[[ Supplied data open ]]
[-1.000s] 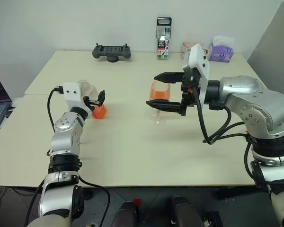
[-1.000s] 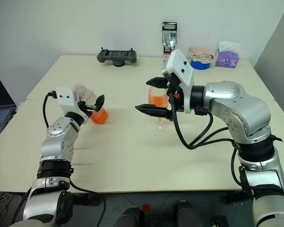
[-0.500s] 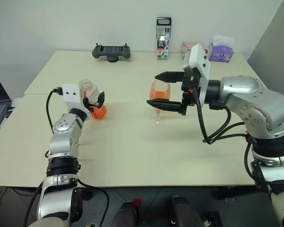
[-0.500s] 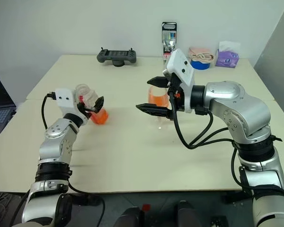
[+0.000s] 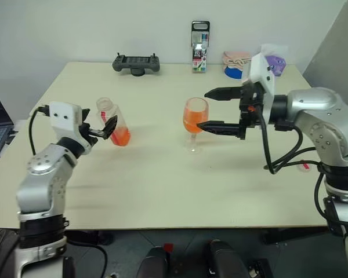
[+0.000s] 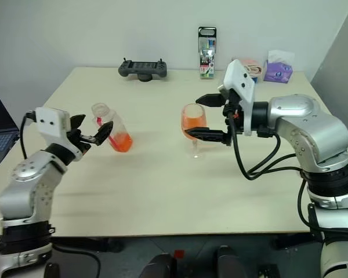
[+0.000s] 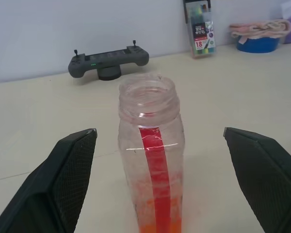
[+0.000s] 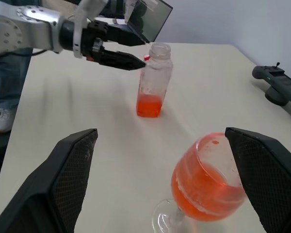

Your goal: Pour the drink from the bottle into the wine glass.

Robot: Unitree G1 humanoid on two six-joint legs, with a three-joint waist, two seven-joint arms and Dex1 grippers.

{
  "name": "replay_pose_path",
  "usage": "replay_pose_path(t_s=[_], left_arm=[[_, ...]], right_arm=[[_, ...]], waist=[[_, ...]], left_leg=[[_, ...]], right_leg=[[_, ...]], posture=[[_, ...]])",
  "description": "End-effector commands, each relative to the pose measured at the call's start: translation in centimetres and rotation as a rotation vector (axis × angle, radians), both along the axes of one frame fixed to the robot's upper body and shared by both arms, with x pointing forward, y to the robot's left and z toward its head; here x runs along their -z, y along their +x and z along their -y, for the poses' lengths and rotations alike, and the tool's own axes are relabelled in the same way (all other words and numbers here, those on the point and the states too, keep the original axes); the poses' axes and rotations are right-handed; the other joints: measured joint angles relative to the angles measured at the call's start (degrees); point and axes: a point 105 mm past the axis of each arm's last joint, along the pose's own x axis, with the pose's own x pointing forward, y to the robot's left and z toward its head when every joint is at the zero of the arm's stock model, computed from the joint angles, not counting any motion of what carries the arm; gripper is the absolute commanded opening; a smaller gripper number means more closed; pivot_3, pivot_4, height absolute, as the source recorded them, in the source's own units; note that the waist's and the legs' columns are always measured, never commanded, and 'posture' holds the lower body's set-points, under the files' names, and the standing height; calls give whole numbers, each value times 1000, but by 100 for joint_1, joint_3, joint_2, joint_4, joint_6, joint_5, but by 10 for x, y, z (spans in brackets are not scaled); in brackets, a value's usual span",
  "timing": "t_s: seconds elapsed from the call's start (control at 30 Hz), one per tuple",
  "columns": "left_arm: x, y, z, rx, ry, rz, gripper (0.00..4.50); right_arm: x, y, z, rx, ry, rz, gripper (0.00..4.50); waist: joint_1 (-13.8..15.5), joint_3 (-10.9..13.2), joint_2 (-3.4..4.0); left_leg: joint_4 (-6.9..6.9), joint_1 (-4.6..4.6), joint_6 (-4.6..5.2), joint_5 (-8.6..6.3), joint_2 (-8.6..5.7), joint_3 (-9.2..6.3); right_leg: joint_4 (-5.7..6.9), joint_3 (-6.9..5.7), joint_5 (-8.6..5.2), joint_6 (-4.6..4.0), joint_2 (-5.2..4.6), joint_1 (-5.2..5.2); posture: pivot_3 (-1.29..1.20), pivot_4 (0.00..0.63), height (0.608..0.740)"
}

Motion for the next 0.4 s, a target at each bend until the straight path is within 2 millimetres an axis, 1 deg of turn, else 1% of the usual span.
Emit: replay_pose_path(t_s=[0.03, 0.07, 0.1, 0.13, 0.23, 0.33, 0.4], left_arm=[[-49, -24, 31, 258, 1, 80, 4467], [-56, -27, 40, 311, 13, 81, 4467], [-59, -29, 48, 363, 12, 71, 4467], [-61, -31, 58, 413, 6, 60, 4467], [-59, -35, 73, 481, 3, 34, 4467], [-52, -36, 81, 502, 7, 8, 4467], [-50, -32, 81, 487, 11, 9, 4467]], right_arm=[[-21, 10, 44, 182, 140, 16, 4500], [-20, 12, 55, 229, 169, -3, 4500], [-15, 8, 62, 249, 183, -21, 4500], [-7, 0, 63, 246, 185, -45, 4500], [6, -13, 60, 234, 166, -73, 4500], [6, -15, 55, 239, 165, -66, 4500], [3, -14, 53, 231, 173, -62, 4500]], waist=[[32, 2, -3], [67, 2, -5], [87, 2, -6], [113, 1, -7], [103, 2, -1], [-20, 5, 4], [-40, 6, 4]], left_leg=[[0, -2, 0, 0, -1, -2], [1, -3, 0, 0, -1, -2], [2, -5, 0, 0, -4, -5], [3, -4, 0, 0, -4, -3], [-5, 1, 1, -1, -5, 14], [-16, 5, 1, 0, 0, 25], [-25, 16, 1, 0, 10, 28]], right_leg=[[-6, -2, 0, 0, 0, 3], [-10, -3, -1, 1, -1, 5], [-15, -7, -4, 5, -2, 10], [-19, -6, -4, 6, -2, 12], [-27, 10, -4, 6, -4, 15], [-17, 19, -4, 7, -1, 3], [-16, 20, -13, 22, 10, 4]], posture=[[0, 150, 740], [0, 150, 740], [0, 150, 740], [0, 150, 740], [0, 150, 740], [0, 150, 740], [0, 150, 740]])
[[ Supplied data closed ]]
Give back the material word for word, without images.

[-1.000s] 
[-1.000s] 
[-0.500s] 
[-0.500s] 
[+0.000s] 
[+0.000s] 
[+0.000s] 
[+0.000s] 

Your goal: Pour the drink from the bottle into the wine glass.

Robot: Unitree G1 humanoid on two six-joint legs, with a three-joint waist, two seven-joint arms and Dex1 grippers.

{
  "name": "replay_pose_path",
  "usage": "replay_pose_path(t_s=[_], left_arm=[[_, ...]], right_arm=[[_, ...]], waist=[[_, ...]], left_leg=[[_, ...]], right_leg=[[_, ...]], posture=[[_, ...]])",
  "description": "End-effector commands, each relative to the pose measured at the call's start: translation in centimetres and rotation as a rotation vector (axis × angle, radians), both along the axes of one frame fixed to the robot's upper body and shared by both arms, with x pointing forward, y to the robot's left and z toward its head; here x runs along their -z, y along their +x and z along their -y, for the poses' lengths and rotations alike, and the tool's own axes are relabelled in the same way (all other words and numbers here, those on the point and the states too, keep the original axes); the poses' axes and rotations are right-handed; the other joints: measured joint angles relative to the angles measured at the call's start (degrees); point and axes: a point 105 mm past the axis of each arm's last joint, along the pose's own x axis, with the pose's own x pointing forward, y to the robot's left and z toward its head when every joint is at the zero of the arm's stock model, computed from the joint angles, not counting any motion of what carries the arm; gripper is the absolute commanded opening; a smaller gripper number means more closed; pivot_3, pivot_4, height absolute, as the source recorded them, in the source's own units; note that the waist's and the legs' columns are always measured, never commanded, and 'posture' holds the lower body's set-points, under the files' names, and the standing height; calls give whole numbers, each value times 1000, but by 100 for joint_1, joint_3, joint_2, joint_4, joint_6, joint_5, but by 10 for x, y, z (spans in brackets are not scaled); in brackets, a value's usual span",
  "timing": "t_s: seconds elapsed from the call's start (control at 30 Hz), one per tuple",
  "columns": "left_arm: x, y, z, rx, ry, rz, gripper (0.00..4.50); right_arm: x, y, z, rx, ry, rz, gripper (0.00..4.50); waist: joint_1 (-13.8..15.5), joint_3 (-10.9..13.2), joint_2 (-3.4..4.0); left_leg: joint_4 (-6.9..6.9), joint_1 (-4.6..4.6), joint_6 (-4.6..5.2), joint_5 (-8.6..6.3), joint_2 (-8.6..5.7), joint_3 (-9.2..6.3); right_leg: joint_4 (-5.7..6.9), joint_3 (-6.9..5.7), joint_5 (-8.6..5.2), joint_6 (-4.6..4.0), joint_2 (-5.2..4.6), joint_1 (-5.2..5.2); posture: pivot_3 (-1.29..1.20), pivot_4 (0.00..0.63), height (0.608..0.740)"
}

Motion for the next 0.4 s, a target at each bend until the straight path is within 2 millimetres an axis, 1 deg of turn, else 1% of the usual span.
Emit: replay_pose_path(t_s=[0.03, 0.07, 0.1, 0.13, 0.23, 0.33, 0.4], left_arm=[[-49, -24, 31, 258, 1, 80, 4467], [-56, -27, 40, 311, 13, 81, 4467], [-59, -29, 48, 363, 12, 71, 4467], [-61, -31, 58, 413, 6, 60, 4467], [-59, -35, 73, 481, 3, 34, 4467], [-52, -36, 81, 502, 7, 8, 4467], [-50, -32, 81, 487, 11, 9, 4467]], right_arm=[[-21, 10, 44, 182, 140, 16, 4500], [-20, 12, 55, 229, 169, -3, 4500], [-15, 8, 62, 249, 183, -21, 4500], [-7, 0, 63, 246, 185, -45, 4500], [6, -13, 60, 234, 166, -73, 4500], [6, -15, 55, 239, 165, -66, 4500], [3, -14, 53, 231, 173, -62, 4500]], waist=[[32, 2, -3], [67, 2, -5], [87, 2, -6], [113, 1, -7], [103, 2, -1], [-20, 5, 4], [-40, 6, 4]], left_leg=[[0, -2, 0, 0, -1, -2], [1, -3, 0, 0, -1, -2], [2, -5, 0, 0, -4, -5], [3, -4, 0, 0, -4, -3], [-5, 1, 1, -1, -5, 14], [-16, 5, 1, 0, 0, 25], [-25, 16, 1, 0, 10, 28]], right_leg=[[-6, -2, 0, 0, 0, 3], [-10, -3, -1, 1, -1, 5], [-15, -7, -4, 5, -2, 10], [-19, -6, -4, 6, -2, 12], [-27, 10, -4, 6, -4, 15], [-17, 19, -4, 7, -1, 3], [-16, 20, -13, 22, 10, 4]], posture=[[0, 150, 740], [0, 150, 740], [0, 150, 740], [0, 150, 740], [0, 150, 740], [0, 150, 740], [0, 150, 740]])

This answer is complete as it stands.